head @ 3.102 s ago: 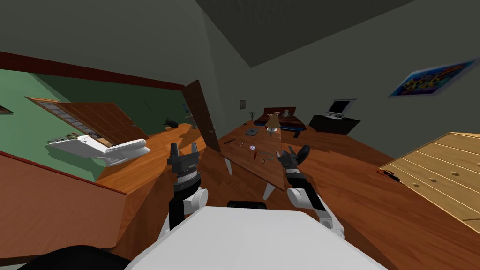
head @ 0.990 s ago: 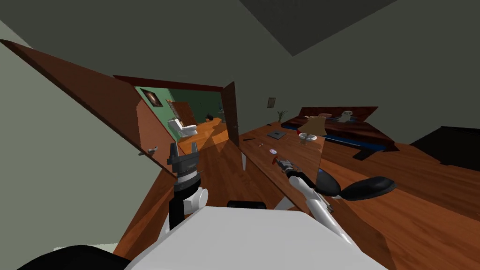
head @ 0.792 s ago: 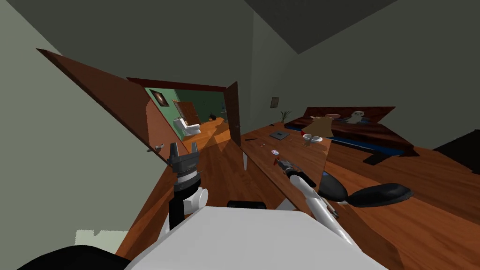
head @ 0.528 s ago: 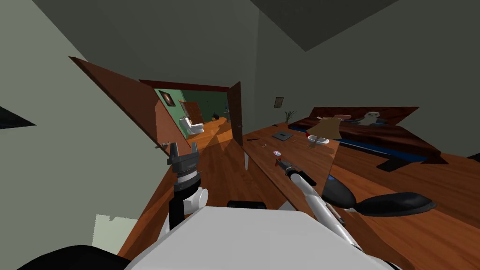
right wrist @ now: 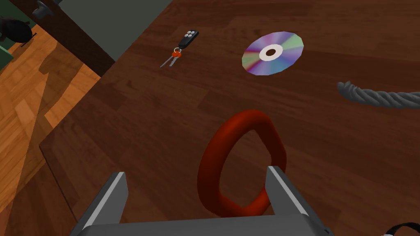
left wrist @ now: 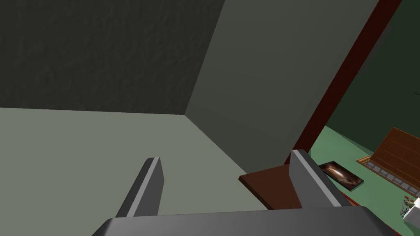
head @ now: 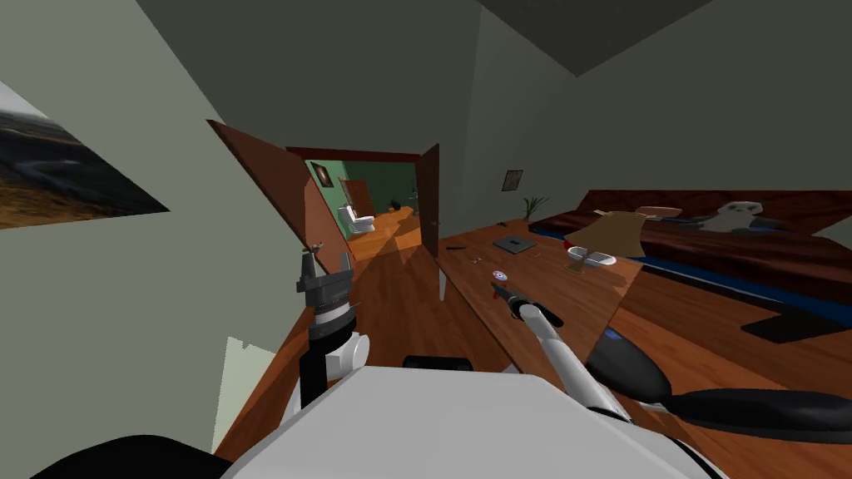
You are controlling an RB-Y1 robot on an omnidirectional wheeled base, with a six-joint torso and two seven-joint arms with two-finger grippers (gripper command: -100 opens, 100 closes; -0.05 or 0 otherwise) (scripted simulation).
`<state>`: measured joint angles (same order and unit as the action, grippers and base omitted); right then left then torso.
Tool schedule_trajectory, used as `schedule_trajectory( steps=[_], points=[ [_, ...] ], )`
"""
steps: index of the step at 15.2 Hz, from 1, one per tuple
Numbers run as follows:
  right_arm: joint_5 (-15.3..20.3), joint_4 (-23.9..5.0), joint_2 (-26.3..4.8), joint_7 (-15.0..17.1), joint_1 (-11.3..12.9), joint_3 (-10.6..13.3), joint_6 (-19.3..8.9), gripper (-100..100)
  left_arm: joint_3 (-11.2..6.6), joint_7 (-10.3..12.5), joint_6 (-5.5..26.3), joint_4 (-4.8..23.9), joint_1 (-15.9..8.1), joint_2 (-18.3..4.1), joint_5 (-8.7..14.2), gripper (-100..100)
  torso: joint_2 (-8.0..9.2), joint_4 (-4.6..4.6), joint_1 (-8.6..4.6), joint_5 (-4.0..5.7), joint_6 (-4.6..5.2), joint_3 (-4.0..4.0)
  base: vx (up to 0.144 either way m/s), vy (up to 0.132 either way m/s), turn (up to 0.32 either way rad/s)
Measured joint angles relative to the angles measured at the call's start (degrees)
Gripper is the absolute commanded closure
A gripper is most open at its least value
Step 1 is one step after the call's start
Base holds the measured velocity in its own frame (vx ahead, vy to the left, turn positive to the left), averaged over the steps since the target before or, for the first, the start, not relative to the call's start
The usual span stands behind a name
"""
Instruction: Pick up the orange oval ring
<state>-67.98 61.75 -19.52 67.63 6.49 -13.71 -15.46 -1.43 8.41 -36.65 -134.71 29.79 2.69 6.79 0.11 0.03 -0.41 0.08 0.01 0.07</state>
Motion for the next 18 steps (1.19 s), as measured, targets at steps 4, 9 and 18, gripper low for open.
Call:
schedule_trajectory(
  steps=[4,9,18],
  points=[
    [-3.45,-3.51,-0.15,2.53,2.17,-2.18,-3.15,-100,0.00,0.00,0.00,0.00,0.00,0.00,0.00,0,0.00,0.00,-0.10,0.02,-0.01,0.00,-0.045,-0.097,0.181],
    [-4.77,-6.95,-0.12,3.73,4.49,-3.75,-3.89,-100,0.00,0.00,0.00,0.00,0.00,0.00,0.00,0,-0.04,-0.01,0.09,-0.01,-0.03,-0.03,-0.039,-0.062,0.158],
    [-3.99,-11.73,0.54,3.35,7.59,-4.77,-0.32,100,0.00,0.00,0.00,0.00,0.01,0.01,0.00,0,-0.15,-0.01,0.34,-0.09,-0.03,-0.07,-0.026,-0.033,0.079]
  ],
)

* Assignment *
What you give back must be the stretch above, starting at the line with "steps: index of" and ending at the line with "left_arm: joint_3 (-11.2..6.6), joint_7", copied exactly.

* Solution for this problem *
steps: index of the step at 15.2 Hz, from 1, one per tuple
Numbers run as follows:
  right_arm: joint_5 (-15.3..20.3), joint_4 (-23.9..5.0), joint_2 (-26.3..4.8), joint_7 (-15.0..17.1), joint_1 (-11.3..12.9), joint_3 (-10.6..13.3), joint_6 (-19.3..8.9), gripper (-100..100)
  left_arm: joint_3 (-11.2..6.6), joint_7 (-10.3..12.5), joint_6 (-5.5..26.3), joint_4 (-4.8..23.9), joint_1 (-15.9..8.1), joint_2 (-18.3..4.1), joint_5 (-8.7..14.2), gripper (-100..100)

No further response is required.